Но я не почувствовала никакого облегчения.
37
Грейс
Клив изменился. Как можно так измениться за полтора месяца? Даже внешне. Когда он вошел с Сюзанной, я его едва узнала. У меня было такое впечатление, что я вижу его впервые. Он как бы стал выше ростом, и лицо его выглядело по-другому. Но он подошел прямо ко мне и обнял.
– Ты великолепно выглядишь, – сказал он. Единственное, что в нем не изменилось, это запах. Я хотела прильнуть к нему и просто вдыхать этот аромат.

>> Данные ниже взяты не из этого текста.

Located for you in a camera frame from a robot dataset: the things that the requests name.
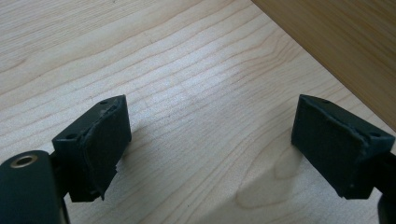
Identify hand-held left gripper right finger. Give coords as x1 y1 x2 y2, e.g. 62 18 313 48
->
290 93 396 200

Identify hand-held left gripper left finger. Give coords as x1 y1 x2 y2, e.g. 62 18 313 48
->
50 94 133 203

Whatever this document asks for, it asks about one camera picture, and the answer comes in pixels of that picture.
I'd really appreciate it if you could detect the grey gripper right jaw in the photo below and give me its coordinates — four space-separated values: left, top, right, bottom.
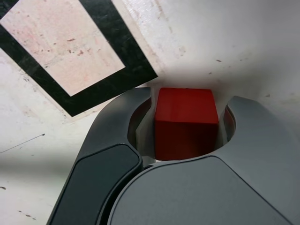
107 95 300 225

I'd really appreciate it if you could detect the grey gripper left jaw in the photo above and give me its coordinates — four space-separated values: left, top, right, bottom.
46 87 157 225

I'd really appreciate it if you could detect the red cube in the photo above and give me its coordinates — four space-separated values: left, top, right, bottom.
153 88 220 161

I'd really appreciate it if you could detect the black tape square outline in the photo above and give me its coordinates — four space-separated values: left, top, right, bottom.
0 0 159 117

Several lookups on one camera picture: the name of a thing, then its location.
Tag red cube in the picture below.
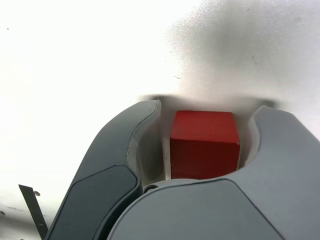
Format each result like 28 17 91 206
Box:
169 110 241 180

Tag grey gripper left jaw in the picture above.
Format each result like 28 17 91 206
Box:
46 99 166 240

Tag black tape strip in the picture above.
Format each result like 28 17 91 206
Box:
18 184 49 238

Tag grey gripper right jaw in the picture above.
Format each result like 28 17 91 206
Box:
108 104 320 240

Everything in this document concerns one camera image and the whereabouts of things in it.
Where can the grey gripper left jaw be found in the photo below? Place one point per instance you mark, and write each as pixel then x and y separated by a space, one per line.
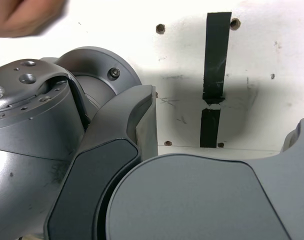
pixel 102 155

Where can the black tape strip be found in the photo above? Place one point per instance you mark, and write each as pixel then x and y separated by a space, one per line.
pixel 215 55

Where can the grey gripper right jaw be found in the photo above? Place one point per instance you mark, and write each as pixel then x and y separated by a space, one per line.
pixel 197 200

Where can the person's hand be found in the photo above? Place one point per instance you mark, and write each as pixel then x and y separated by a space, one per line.
pixel 22 17

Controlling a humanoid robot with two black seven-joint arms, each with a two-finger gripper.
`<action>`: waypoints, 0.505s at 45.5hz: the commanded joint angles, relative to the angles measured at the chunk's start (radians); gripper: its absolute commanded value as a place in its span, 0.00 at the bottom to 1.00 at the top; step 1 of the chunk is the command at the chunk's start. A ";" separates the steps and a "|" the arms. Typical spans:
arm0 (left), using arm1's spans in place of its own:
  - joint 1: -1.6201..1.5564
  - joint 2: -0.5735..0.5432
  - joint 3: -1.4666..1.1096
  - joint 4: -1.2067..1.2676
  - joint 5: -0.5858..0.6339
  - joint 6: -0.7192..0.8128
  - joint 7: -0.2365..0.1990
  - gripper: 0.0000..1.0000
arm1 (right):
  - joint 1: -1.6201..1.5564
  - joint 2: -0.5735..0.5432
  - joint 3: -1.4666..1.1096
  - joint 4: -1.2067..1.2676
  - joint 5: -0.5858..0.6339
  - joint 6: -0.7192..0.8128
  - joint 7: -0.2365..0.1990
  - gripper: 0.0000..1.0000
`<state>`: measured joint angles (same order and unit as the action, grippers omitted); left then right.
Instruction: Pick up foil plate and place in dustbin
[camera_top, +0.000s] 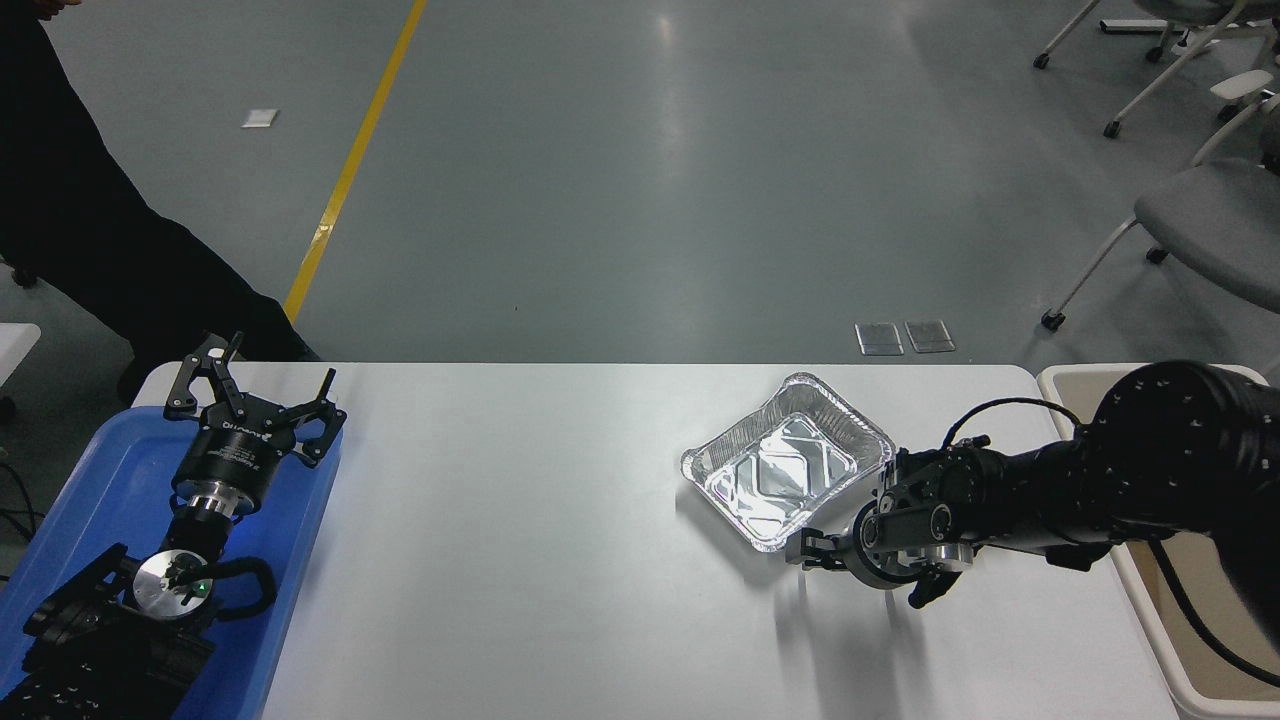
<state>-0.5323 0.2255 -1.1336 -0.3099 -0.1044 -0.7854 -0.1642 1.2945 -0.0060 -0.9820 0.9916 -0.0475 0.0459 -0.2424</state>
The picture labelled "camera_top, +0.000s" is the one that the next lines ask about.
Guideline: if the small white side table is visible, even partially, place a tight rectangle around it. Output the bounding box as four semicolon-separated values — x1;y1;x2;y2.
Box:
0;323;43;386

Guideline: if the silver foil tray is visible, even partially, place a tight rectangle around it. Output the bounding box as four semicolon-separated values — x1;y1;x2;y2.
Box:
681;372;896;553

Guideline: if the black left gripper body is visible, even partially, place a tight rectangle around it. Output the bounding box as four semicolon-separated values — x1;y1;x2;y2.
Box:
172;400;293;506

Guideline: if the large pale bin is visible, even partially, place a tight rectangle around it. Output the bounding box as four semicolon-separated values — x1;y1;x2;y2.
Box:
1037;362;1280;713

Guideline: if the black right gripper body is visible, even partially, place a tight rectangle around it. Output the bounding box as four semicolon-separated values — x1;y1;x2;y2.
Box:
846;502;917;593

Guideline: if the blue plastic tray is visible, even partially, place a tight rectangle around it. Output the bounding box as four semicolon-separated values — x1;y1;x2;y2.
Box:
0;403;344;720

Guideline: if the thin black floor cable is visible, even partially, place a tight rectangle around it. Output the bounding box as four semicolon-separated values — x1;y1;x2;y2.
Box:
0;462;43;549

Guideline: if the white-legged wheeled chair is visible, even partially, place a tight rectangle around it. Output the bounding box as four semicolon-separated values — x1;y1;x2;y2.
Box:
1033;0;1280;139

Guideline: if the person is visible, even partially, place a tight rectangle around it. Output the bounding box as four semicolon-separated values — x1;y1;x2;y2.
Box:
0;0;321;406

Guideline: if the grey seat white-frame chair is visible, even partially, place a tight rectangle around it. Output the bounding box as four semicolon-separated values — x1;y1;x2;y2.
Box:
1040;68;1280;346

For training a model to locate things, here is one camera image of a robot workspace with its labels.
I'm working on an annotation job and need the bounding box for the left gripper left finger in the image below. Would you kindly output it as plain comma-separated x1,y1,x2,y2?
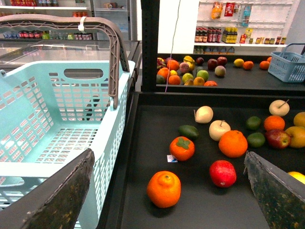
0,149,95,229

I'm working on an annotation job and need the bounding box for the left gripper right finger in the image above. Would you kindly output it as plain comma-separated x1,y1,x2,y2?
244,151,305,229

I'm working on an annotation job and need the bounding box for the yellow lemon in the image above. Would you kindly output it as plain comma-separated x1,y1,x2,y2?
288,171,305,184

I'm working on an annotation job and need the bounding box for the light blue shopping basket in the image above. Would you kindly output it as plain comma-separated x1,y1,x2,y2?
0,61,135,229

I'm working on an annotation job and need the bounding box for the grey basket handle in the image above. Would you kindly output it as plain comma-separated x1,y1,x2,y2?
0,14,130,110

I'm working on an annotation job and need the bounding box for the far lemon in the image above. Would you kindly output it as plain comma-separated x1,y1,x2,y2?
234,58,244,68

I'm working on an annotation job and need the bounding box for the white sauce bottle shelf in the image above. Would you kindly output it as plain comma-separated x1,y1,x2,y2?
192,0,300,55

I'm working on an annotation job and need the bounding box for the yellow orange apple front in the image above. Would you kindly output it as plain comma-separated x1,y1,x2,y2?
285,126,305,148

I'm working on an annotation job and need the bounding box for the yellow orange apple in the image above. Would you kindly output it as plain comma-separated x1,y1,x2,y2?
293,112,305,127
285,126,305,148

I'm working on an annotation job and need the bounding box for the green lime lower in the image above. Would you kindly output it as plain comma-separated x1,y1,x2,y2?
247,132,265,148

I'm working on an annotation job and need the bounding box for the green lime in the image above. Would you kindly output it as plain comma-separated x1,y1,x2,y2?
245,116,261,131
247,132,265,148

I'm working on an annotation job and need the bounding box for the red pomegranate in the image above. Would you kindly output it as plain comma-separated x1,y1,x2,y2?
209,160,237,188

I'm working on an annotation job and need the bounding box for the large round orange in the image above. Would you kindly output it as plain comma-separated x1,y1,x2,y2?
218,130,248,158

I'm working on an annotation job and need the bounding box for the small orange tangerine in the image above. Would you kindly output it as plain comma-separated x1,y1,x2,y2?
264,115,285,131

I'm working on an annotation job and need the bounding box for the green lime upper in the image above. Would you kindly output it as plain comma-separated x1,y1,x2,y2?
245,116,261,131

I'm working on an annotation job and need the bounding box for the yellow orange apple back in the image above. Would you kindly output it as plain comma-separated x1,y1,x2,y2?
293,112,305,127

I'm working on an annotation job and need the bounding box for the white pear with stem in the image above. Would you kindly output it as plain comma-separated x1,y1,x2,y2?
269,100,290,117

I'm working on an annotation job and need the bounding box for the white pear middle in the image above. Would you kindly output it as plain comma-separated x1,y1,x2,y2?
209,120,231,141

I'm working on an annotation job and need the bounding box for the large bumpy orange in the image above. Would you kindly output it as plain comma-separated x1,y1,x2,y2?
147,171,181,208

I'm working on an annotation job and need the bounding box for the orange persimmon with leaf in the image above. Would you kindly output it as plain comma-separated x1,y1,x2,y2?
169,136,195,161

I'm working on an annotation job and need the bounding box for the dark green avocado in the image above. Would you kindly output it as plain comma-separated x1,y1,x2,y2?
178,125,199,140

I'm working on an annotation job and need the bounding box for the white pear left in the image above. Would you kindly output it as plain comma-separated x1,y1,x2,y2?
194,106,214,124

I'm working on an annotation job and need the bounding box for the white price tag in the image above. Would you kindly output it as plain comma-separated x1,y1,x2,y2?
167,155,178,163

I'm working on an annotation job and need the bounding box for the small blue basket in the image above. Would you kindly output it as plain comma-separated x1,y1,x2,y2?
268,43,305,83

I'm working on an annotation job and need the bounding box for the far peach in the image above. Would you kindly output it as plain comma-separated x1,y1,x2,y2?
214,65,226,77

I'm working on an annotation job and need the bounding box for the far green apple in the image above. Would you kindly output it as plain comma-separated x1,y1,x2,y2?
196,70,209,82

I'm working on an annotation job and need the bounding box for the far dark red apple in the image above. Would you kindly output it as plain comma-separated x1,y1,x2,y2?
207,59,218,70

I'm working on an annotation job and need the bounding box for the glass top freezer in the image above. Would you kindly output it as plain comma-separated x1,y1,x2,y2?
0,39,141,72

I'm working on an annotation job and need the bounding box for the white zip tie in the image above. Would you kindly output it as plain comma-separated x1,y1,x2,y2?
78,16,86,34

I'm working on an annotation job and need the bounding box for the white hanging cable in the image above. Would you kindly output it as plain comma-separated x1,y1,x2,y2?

Побыв немного с гостями, Дженни, Клив и я поднялись наверх и сидели там, болтая. Все было как раньше, когда мы дружили. Только мне было трудно придумать, о чем говорить. Мы с Дженни показали ему, что сделали для детской программы, включая приданое для новорожденных, которое я научилась шить. Он восхитился, что мы этим занимаемся, но я видела, что ему скучно. Он много говорил о колледже и о том, что стал членом баскетбольной команды.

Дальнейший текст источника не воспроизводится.